**Records shown**
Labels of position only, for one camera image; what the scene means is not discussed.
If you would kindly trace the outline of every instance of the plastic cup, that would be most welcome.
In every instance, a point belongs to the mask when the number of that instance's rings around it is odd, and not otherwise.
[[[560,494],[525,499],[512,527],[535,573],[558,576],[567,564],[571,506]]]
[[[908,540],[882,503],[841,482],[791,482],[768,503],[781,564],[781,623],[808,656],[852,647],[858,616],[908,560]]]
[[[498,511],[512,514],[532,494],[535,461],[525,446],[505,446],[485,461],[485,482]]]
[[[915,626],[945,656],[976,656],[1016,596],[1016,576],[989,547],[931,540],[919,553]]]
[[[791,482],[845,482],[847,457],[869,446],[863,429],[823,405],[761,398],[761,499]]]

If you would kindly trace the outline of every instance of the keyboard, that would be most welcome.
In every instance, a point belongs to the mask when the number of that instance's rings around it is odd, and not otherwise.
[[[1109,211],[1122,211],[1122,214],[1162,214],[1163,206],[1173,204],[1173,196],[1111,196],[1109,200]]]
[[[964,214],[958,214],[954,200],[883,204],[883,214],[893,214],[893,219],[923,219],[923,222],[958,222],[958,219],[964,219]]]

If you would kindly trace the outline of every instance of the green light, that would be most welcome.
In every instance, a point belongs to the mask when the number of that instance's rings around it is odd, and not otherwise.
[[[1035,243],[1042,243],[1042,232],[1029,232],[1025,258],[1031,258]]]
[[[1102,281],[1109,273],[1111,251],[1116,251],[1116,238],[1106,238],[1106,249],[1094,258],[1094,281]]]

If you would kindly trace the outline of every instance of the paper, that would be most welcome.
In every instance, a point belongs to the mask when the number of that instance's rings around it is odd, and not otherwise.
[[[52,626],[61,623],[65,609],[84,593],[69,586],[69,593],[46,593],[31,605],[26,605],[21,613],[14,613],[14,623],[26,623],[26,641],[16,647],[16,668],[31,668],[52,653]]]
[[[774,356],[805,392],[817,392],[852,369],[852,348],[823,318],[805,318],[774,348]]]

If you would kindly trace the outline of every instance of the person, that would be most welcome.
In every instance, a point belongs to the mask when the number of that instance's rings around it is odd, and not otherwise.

**To do**
Return the listing above in full, character for character.

**Problem solution**
Labels of position only, for one camera image; what the scene means is not discussed.
If you would kindly trace the outline of every instance of the plastic cup, that would be most welcome.
In every instance, a point belongs to the mask when the number of that instance's rings around it is odd, and not otherwise.
[[[560,494],[525,499],[512,527],[535,573],[558,576],[567,564],[571,506]]]
[[[908,540],[882,503],[841,482],[791,482],[768,503],[781,564],[781,623],[808,656],[852,647],[858,616],[908,560]]]
[[[498,511],[512,514],[532,494],[535,461],[525,446],[505,446],[485,461],[485,482]]]
[[[915,626],[945,656],[976,656],[1016,596],[1016,576],[989,547],[931,540],[919,553]]]
[[[791,482],[845,482],[847,457],[869,446],[863,429],[823,405],[761,398],[761,499]]]

If you would kindly trace the outline of every instance of the keyboard, that would be most welcome.
In every instance, a point belongs to the mask when the number of that instance's rings around it is odd, and not otherwise.
[[[1109,211],[1122,211],[1122,214],[1162,214],[1163,206],[1173,204],[1173,196],[1111,196],[1109,200]]]
[[[964,214],[958,214],[954,200],[883,204],[883,214],[893,214],[893,219],[923,219],[923,222],[958,222],[958,219],[964,219]]]

If you would kindly trace the outline of every instance of the green light, that would be most welcome.
In every instance, a point belongs to the mask when the number of that instance's rings around it is odd, and not otherwise.
[[[1035,243],[1042,243],[1042,232],[1029,232],[1025,258],[1031,258]]]
[[[1102,281],[1109,273],[1111,251],[1116,251],[1116,238],[1106,238],[1106,249],[1094,258],[1094,281]]]

If you would kindly trace the outline of every instance of the paper, that would be most welcome.
In every instance, a point belongs to the mask when the number of that instance's rings around it is odd, and not otherwise.
[[[52,626],[61,623],[65,609],[84,593],[69,586],[69,593],[46,593],[31,605],[26,605],[21,613],[14,613],[14,623],[26,623],[26,641],[16,647],[16,668],[31,668],[52,653]]]
[[[774,356],[805,392],[817,392],[852,369],[852,348],[823,318],[805,318],[774,348]]]

If you would kindly trace the outline of every instance of the person, that would be most welcome.
In every instance, a point belongs to the mask when the number of that instance's rings around it is odd, and not otherwise.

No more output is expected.